→ **Supplied material**:
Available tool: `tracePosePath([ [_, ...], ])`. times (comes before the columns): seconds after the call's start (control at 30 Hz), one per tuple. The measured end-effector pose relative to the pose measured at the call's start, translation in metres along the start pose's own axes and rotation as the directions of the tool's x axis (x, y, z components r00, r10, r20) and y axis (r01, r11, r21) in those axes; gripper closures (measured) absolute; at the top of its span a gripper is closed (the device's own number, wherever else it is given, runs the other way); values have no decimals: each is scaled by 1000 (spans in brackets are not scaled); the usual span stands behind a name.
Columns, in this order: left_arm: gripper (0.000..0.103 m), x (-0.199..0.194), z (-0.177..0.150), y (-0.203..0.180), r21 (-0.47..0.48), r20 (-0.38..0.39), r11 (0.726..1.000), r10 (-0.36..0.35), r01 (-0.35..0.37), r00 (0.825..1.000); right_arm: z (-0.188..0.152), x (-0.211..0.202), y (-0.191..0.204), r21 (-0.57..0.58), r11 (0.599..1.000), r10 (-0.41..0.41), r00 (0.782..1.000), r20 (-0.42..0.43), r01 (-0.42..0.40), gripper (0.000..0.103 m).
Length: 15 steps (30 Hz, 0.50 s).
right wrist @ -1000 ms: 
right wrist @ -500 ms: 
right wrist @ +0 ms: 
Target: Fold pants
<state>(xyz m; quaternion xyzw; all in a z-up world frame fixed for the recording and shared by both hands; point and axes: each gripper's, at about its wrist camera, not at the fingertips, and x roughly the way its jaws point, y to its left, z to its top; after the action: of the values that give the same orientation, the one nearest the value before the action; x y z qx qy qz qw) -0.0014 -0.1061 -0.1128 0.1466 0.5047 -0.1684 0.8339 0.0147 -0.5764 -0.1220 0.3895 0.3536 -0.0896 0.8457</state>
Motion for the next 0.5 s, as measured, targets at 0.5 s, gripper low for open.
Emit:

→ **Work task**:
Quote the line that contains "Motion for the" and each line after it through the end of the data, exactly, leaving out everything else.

→ **Task result**:
Motion for the next 0.5 s, as measured, targets at 0.5 s, gripper low for open.
Emit:

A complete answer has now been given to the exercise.